DESCRIPTION OF THE TASK :: For each entry below, please return its exact wording and leave out any picture.

++++ INPUT MATERIAL ++++

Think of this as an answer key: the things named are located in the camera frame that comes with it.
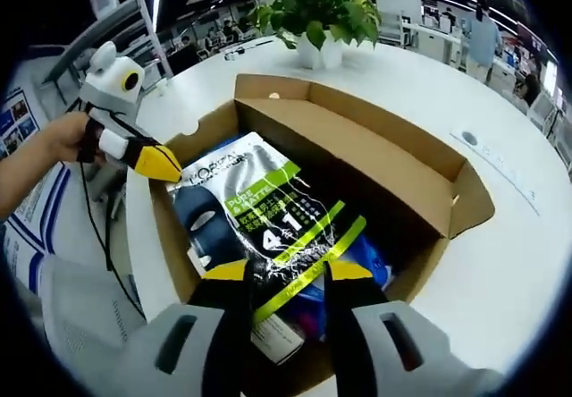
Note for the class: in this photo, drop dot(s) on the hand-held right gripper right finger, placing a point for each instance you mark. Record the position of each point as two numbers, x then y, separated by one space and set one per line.
357 339

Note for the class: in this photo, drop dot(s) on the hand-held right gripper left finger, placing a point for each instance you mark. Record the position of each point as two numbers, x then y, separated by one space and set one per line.
223 325

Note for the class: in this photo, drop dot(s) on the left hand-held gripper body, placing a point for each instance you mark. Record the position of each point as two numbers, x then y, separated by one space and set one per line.
107 84

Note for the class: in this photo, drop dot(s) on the black green sachet pack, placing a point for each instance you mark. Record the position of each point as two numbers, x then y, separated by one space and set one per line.
268 200

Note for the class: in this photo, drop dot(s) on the brown cardboard shoe box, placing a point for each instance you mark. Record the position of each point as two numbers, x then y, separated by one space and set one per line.
384 133

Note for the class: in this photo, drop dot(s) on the person's left hand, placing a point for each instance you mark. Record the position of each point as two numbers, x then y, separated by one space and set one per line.
67 137

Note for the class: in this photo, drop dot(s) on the grey metal shelf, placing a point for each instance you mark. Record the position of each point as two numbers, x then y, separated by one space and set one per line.
129 26

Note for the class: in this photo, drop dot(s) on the green plant in white pot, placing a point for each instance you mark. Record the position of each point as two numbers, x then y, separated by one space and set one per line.
322 12

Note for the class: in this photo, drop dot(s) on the blue white wall poster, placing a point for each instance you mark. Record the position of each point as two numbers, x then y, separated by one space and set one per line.
18 120

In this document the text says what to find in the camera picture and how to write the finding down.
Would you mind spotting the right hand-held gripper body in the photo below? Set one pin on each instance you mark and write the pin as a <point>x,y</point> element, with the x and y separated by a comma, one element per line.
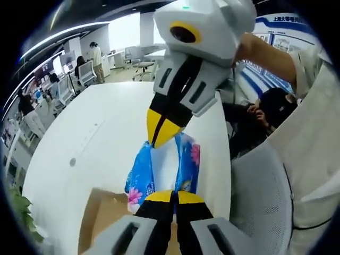
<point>212,26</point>

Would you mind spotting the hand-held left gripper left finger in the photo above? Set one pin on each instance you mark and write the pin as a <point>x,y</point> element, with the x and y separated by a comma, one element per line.
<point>154,220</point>

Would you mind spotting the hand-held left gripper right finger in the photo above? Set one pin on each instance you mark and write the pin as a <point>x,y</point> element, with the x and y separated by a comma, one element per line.
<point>194,220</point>

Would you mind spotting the brown cardboard shoe box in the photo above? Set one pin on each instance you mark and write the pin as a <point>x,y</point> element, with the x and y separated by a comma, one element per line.
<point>106,212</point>

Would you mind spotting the blue floral soft item packet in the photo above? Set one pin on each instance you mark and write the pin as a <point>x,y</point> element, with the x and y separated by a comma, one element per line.
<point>140,170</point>

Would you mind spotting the white office chair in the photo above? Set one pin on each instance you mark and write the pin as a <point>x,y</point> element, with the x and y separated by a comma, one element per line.
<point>144,67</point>
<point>86,73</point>
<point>65,89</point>

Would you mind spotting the grey mesh office chair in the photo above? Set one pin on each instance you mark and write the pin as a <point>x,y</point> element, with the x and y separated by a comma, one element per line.
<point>260,186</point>

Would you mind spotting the white table socket strip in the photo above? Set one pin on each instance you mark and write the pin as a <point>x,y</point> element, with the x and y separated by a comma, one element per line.
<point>72,162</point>

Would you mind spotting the linear ceiling light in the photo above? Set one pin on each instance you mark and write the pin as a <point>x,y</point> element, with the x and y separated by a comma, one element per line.
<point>66,33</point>

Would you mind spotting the person's beige shirt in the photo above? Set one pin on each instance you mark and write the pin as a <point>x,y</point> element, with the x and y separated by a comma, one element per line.
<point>313,138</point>

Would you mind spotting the blue white wall poster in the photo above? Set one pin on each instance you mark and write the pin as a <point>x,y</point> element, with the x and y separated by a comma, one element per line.
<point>276,29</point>

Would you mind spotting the dark wall display screen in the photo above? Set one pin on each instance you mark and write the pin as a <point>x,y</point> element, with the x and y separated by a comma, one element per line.
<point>43,74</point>

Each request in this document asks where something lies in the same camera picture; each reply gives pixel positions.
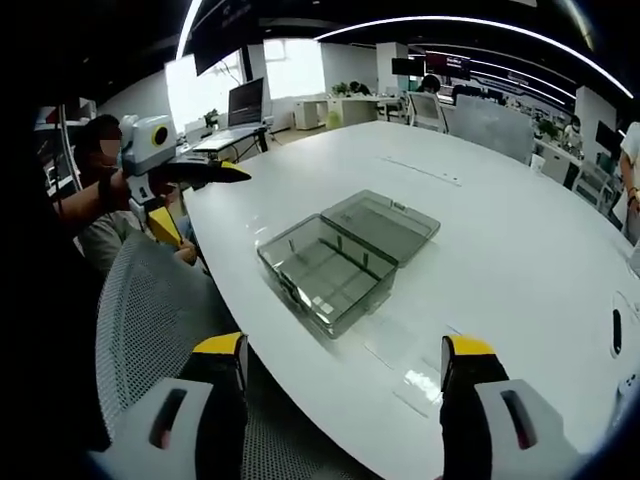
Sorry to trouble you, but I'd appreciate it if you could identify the white device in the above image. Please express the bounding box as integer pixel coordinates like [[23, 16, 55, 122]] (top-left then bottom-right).
[[616, 371, 640, 402]]

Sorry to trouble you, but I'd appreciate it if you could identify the grey mesh office chair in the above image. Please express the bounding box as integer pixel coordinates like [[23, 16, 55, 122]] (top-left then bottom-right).
[[406, 91, 450, 134]]

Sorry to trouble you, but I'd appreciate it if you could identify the wall screen with red picture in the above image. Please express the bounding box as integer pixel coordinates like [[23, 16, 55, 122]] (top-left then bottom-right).
[[424, 50, 472, 82]]

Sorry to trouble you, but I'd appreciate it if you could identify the transparent grey dual guide fixture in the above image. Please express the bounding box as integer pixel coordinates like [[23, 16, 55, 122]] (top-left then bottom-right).
[[256, 188, 442, 341]]

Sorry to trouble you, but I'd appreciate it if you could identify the white table cable port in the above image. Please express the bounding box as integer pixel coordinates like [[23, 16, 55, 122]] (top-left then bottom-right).
[[609, 291, 640, 360]]

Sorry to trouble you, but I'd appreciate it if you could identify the open laptop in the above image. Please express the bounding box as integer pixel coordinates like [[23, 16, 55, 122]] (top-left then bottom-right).
[[227, 76, 266, 129]]

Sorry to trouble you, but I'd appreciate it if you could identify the person's left hand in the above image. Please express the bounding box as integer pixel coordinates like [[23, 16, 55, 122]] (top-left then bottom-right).
[[111, 169, 133, 212]]

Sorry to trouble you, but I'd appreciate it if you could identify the grey desk partition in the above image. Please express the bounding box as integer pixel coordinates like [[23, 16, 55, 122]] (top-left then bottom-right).
[[451, 94, 536, 165]]

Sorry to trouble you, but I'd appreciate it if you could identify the black hanging screen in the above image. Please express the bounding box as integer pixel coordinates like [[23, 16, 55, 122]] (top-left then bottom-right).
[[191, 0, 262, 77]]

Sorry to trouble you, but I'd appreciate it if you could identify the white office desk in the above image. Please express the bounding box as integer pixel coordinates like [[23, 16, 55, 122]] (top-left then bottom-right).
[[292, 94, 384, 132]]

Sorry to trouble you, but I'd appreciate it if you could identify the white mesh office chair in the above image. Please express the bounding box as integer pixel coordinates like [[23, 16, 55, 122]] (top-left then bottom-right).
[[94, 232, 361, 480]]

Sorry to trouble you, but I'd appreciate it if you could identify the clear plastic divider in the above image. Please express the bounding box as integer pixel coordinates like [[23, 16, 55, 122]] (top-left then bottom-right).
[[362, 323, 464, 420]]

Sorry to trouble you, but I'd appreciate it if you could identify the curved ceiling light strip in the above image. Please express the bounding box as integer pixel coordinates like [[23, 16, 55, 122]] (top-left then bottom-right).
[[313, 14, 622, 100]]

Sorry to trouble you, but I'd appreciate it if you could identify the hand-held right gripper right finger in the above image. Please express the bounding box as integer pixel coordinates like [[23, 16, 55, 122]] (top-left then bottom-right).
[[438, 333, 584, 480]]

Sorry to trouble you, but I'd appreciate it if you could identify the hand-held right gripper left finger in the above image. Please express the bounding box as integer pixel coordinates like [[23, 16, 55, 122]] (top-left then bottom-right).
[[87, 332, 250, 480]]

++++

ANSWER BOX ::
Think of this as an answer key: the things named are located in the camera frame that comes with it.
Note for the class: in this photo, drop dot(s) on the hand-held right gripper right finger, placing a point for each instance you mark. Record the position of each point as two numbers, x then y, separated by one space and set one per line.
357 339

Note for the class: in this photo, drop dot(s) on the hand-held right gripper left finger, placing a point for each instance you mark. Record the position of each point as two numbers, x then y, separated by one space and set one per line.
223 325

Note for the class: in this photo, drop dot(s) on the left hand-held gripper body, placing a point for each instance you mark. Record the position of each point as two numbers, x then y, separated by one space and set one per line.
107 84

Note for the class: in this photo, drop dot(s) on the black green sachet pack, placing a point for each instance you mark. Record the position of each point as two numbers, x then y, separated by one space and set one per line.
268 200

Note for the class: in this photo, drop dot(s) on the brown cardboard shoe box, placing a point for each instance you mark. Record the position of each point as two numbers, x then y, separated by one space and set one per line.
384 133

Note for the class: in this photo, drop dot(s) on the person's left hand, placing a point for each instance you mark. Record the position of each point as two numbers, x then y, separated by one space and set one per line.
67 137

Note for the class: in this photo, drop dot(s) on the grey metal shelf, placing a point for each instance you mark. Record the position of each point as two numbers, x then y, separated by one space and set one per line.
129 26

Note for the class: in this photo, drop dot(s) on the green plant in white pot, placing a point for each instance you mark. Record the position of each point as two numbers, x then y, separated by one space and set one per line.
322 12

Note for the class: in this photo, drop dot(s) on the blue white wall poster, placing a point for each instance you mark. Record the position of each point as two numbers, x then y, separated by one space and set one per line.
18 120

In this document the text says what to find in the camera picture and how to write the finding down.
Would you mind spotting the right hand-held gripper body in the photo below? Set one pin on each instance you mark and write the pin as a <point>x,y</point> element, with the x and y separated by a comma, one element per line.
<point>212,26</point>

Would you mind spotting the hand-held left gripper left finger in the photo above? Set one pin on each instance you mark and write the pin as a <point>x,y</point> element, with the x and y separated by a comma, one element per line.
<point>154,220</point>

Would you mind spotting the hand-held left gripper right finger in the photo above? Set one pin on each instance you mark and write the pin as a <point>x,y</point> element, with the x and y separated by a comma, one element per line.
<point>194,220</point>

Would you mind spotting the brown cardboard shoe box in the photo above? Set one pin on each instance you mark and write the pin as a <point>x,y</point> element, with the x and y separated by a comma, one element per line.
<point>106,212</point>

Would you mind spotting the blue floral soft item packet in the photo above? Set one pin on each instance you mark and write the pin as a <point>x,y</point> element, with the x and y separated by a comma, one element per line.
<point>140,170</point>

Would you mind spotting the white office chair in the photo above? Set one pin on each instance you mark and write the pin as a <point>x,y</point> element, with the x and y separated by a comma, one element per line.
<point>144,67</point>
<point>86,73</point>
<point>65,89</point>

Would you mind spotting the grey mesh office chair in the photo above? Set one pin on each instance you mark and write the pin as a <point>x,y</point> element, with the x and y separated by a comma, one element per line.
<point>260,186</point>

Would you mind spotting the white table socket strip in the photo above? Set one pin on each instance you mark and write the pin as a <point>x,y</point> element, with the x and y separated by a comma, one element per line.
<point>72,162</point>

Would you mind spotting the linear ceiling light in the photo above? Set one pin on each instance you mark and write the pin as a <point>x,y</point> element, with the x and y separated by a comma, one element per line.
<point>66,33</point>

Would you mind spotting the person's beige shirt in the photo above? Set one pin on each instance you mark and write the pin as a <point>x,y</point> element, with the x and y separated by a comma, one element per line.
<point>313,138</point>

Would you mind spotting the blue white wall poster in the photo above? Set one pin on each instance you mark and write the pin as a <point>x,y</point> element, with the x and y separated by a comma, one element per line.
<point>276,29</point>

Would you mind spotting the dark wall display screen in the photo above? Set one pin on each instance you mark and write the pin as a <point>x,y</point> element, with the x and y separated by a comma, one element per line.
<point>43,74</point>

Each request in this document asks where something lies in the same camera picture; each reply gives pixel positions.
Sorry to trouble you, but I'd appreciate it if you could identify the white device in the above image. Please express the bounding box as integer pixel coordinates like [[23, 16, 55, 122]] (top-left then bottom-right).
[[616, 371, 640, 402]]

Sorry to trouble you, but I'd appreciate it if you could identify the grey mesh office chair in the above image. Please express the bounding box as integer pixel coordinates like [[23, 16, 55, 122]] (top-left then bottom-right).
[[406, 91, 450, 134]]

Sorry to trouble you, but I'd appreciate it if you could identify the wall screen with red picture in the above image. Please express the bounding box as integer pixel coordinates like [[23, 16, 55, 122]] (top-left then bottom-right).
[[424, 50, 472, 82]]

Sorry to trouble you, but I'd appreciate it if you could identify the transparent grey dual guide fixture in the above image. Please express the bounding box as integer pixel coordinates like [[23, 16, 55, 122]] (top-left then bottom-right).
[[256, 188, 442, 341]]

Sorry to trouble you, but I'd appreciate it if you could identify the white table cable port in the above image. Please express the bounding box as integer pixel coordinates like [[23, 16, 55, 122]] (top-left then bottom-right).
[[609, 291, 640, 360]]

Sorry to trouble you, but I'd appreciate it if you could identify the open laptop in the above image. Please express the bounding box as integer pixel coordinates like [[23, 16, 55, 122]] (top-left then bottom-right).
[[227, 76, 266, 129]]

Sorry to trouble you, but I'd appreciate it if you could identify the person's left hand in the above image. Please express the bounding box as integer pixel coordinates like [[23, 16, 55, 122]] (top-left then bottom-right).
[[111, 169, 133, 212]]

Sorry to trouble you, but I'd appreciate it if you could identify the grey desk partition in the above image. Please express the bounding box as integer pixel coordinates like [[23, 16, 55, 122]] (top-left then bottom-right).
[[451, 94, 536, 165]]

Sorry to trouble you, but I'd appreciate it if you could identify the black hanging screen in the above image. Please express the bounding box as integer pixel coordinates like [[23, 16, 55, 122]] (top-left then bottom-right).
[[191, 0, 262, 77]]

Sorry to trouble you, but I'd appreciate it if you could identify the white office desk in the above image. Please express the bounding box as integer pixel coordinates like [[23, 16, 55, 122]] (top-left then bottom-right).
[[292, 94, 384, 132]]

Sorry to trouble you, but I'd appreciate it if you could identify the white mesh office chair in the above image. Please express the bounding box as integer pixel coordinates like [[23, 16, 55, 122]] (top-left then bottom-right).
[[94, 232, 361, 480]]

Sorry to trouble you, but I'd appreciate it if you could identify the clear plastic divider in the above image. Please express the bounding box as integer pixel coordinates like [[23, 16, 55, 122]] (top-left then bottom-right).
[[362, 323, 464, 420]]

Sorry to trouble you, but I'd appreciate it if you could identify the curved ceiling light strip in the above image. Please express the bounding box as integer pixel coordinates like [[23, 16, 55, 122]] (top-left then bottom-right).
[[313, 14, 622, 100]]

Sorry to trouble you, but I'd appreciate it if you could identify the hand-held right gripper right finger in the above image. Please express the bounding box as integer pixel coordinates like [[23, 16, 55, 122]] (top-left then bottom-right).
[[438, 333, 584, 480]]

Sorry to trouble you, but I'd appreciate it if you could identify the hand-held right gripper left finger in the above image. Please express the bounding box as integer pixel coordinates like [[23, 16, 55, 122]] (top-left then bottom-right).
[[87, 332, 250, 480]]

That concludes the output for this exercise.